• [Data extract]
----------
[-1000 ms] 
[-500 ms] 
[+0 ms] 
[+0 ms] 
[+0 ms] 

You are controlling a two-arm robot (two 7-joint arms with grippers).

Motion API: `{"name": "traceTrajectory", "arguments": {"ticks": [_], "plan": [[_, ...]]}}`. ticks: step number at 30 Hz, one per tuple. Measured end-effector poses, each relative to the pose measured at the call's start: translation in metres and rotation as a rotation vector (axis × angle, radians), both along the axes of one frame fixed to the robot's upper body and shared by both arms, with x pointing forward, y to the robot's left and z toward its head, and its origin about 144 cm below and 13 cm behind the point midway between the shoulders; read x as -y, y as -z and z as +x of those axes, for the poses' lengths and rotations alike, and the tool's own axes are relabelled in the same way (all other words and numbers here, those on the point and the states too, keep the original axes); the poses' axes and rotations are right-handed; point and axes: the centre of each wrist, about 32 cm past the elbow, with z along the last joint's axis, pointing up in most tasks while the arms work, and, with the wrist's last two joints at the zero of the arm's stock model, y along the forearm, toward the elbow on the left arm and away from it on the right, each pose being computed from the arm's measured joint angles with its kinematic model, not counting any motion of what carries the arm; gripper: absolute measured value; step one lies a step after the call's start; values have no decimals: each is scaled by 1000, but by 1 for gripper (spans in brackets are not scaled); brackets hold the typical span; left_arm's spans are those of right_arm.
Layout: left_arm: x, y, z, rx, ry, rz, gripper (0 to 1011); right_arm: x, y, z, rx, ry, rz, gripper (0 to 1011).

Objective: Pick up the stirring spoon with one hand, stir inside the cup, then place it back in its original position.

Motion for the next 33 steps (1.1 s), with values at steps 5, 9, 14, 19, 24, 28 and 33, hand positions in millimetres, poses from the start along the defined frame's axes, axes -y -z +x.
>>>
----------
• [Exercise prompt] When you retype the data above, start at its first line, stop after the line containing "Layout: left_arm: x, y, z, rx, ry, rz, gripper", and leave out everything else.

• [Response]
[-1000 ms] 
[-500 ms] 
[+0 ms] 
[+0 ms] 
[+0 ms] 

You are controlling a two-arm robot (two 7-joint arms with grippers).

Motion API: `{"name": "traceTrajectory", "arguments": {"ticks": [_], "plan": [[_, ...]]}}`. ticks: step number at 30 Hz, one per tuple. Measured end-effector poses, each relative to the pose measured at the call's start: translation in metres and rotation as a rotation vector (axis × angle, radians), both along the axes of one frame fixed to the robot's upper body and shared by both arms, with x pointing forward, y to the robot's left and z toward its head, and its origin about 144 cm below and 13 cm behind the point midway between the shoulders; read x as -y, y as -z and z as +x of those axes, for the poses' lengths and rotations alike, and the tool's own axes are relabelled in the same way (all other words and numbers here, those on the point and the states too, keep the original axes); the poses' axes and rotations are right-handed; point and axes: the centre of each wrist, about 32 cm past the elbow, with z along the last joint's axis, pointing up in most tasks while the arms work, and, with the wrist's last two joints at the zero of the arm's stock model, y along the forearm, toward the elbow on the left arm and away from it on the right, each pose being computed from the arm's measured joint angles with its kinematic model, not counting any motion of what carries the arm; gripper: absolute measured value; step one lies a step after the call's start; values have no decimals: each is scaled by 1000, but by 1 for gripper (spans in brackets are not scaled); brackets hold the typical span; left_arm's spans are those of right_arm.
Layout: left_arm: x, y, z, rx, ry, rz, gripper (0 to 1011); right_arm: x, y, z, rx, ry, rz, gripper (0 to 1011).

With this output, the exercise is done.